**EXERCISE DIRECTIONS:**
Nothing but the lines from the one that contains "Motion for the" through the end of the listing should appear, set down exactly.

**DATASET EXCERPT:**

--- START ---

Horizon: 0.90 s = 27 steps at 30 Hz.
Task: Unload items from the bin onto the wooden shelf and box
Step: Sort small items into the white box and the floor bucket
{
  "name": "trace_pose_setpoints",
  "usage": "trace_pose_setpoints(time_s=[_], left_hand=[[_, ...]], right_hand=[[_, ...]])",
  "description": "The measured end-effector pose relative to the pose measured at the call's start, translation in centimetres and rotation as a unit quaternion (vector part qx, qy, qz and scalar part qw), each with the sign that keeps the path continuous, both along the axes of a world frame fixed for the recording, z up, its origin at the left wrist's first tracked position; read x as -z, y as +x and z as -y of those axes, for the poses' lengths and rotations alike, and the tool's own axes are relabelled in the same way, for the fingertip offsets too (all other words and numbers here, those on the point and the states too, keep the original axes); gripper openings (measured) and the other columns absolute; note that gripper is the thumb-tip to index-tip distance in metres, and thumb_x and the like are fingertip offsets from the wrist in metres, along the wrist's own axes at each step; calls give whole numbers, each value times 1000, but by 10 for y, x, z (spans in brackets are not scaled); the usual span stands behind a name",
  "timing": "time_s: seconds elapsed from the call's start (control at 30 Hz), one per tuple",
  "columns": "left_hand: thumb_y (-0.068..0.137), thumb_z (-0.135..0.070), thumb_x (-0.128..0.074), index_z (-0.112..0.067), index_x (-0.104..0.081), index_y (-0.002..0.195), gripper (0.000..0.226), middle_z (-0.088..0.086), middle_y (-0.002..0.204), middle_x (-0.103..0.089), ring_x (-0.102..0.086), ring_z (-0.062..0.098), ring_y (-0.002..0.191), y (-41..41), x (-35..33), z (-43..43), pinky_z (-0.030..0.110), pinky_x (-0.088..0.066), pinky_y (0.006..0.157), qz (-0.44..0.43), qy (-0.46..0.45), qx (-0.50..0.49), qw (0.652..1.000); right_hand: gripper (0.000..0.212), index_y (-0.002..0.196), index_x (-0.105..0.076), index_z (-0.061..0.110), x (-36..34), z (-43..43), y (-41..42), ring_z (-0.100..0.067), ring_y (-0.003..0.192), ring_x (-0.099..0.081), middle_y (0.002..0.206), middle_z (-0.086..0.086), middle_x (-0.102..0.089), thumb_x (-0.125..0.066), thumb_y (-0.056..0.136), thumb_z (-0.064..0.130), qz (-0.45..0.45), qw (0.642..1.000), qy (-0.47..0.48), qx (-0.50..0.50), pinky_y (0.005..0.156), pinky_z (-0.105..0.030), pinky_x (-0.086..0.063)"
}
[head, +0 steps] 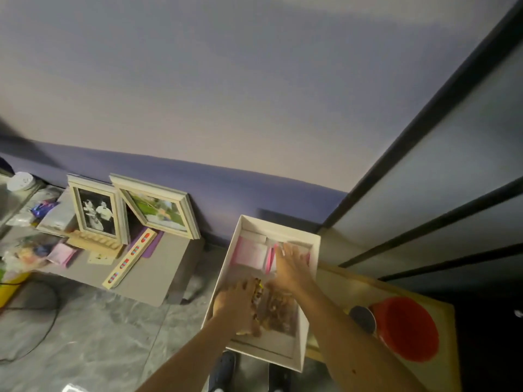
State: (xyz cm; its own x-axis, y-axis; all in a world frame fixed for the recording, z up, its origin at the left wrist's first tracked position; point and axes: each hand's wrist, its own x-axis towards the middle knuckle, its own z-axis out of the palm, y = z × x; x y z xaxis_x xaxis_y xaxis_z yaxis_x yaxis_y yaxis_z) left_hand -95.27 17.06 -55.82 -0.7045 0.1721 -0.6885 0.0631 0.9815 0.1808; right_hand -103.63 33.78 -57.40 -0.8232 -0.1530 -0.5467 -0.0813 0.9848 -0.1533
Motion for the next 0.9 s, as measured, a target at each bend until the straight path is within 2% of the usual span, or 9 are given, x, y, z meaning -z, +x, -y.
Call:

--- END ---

**SOLUTION TO THE EXERCISE:**
Motion for the next 0.9 s, as measured, a target at each bend until the straight path is within 2% of the usual span, or 9 are given, x, y, z meaning -z, +x, -y.
Call:

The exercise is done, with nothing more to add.